* **Task objective**
Write out every line below that includes the word "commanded".

* **Dataset excerpt**
○ ○ ○

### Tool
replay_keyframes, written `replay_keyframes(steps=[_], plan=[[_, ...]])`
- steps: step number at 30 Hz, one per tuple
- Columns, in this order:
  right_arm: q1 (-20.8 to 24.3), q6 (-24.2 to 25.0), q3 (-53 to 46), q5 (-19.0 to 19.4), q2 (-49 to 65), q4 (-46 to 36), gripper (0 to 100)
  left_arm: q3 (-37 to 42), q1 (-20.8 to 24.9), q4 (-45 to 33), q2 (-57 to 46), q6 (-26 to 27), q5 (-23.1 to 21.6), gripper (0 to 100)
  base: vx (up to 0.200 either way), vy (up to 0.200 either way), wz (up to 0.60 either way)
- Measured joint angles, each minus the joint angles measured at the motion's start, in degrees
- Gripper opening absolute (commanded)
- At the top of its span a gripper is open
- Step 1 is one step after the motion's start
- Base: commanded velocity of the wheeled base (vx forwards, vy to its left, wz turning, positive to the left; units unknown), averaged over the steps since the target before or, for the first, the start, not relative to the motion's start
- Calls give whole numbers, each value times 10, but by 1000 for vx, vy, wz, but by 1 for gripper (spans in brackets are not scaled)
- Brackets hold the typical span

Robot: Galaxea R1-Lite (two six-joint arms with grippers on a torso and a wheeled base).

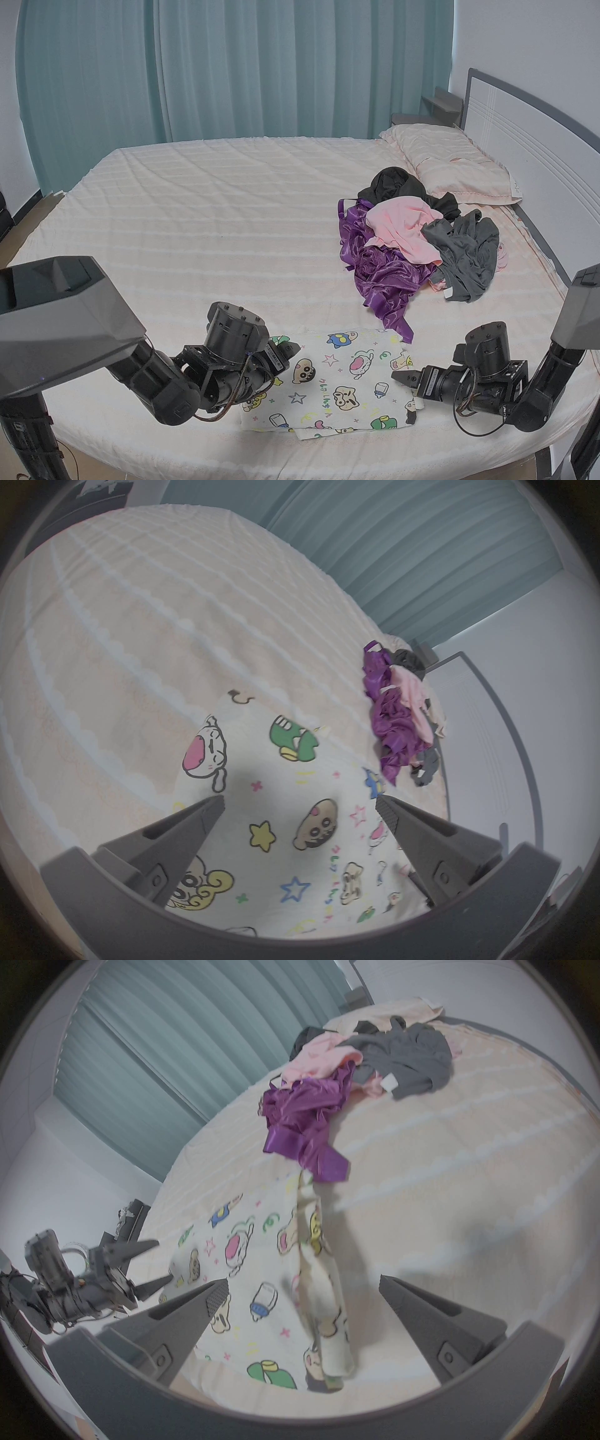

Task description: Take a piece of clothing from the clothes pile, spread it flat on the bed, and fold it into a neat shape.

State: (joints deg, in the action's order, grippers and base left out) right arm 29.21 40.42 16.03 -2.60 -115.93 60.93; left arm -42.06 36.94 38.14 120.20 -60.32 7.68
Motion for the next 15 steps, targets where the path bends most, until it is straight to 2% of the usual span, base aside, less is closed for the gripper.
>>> replay_keyframes(steps=[7,15], plan=[[-32,-20,43,0,13,-4,100,-1,4,3,33,2,18,100,0,0,0],[-41,-21,125,1,-2,-53,100,-3,10,3,29,3,21,100,0,0,0]])
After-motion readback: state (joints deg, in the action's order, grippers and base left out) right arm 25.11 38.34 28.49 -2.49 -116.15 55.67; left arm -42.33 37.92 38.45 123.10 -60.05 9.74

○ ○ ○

* **Output below**
- Gripper opening absolute (commanded)
- Base: commanded velocity of the wheeled base (vx forwards, vy to its left, wz turning, positive to the left; units unknown), averaged over the steps since the target before or, for the first, the start, not relative to the motion's start

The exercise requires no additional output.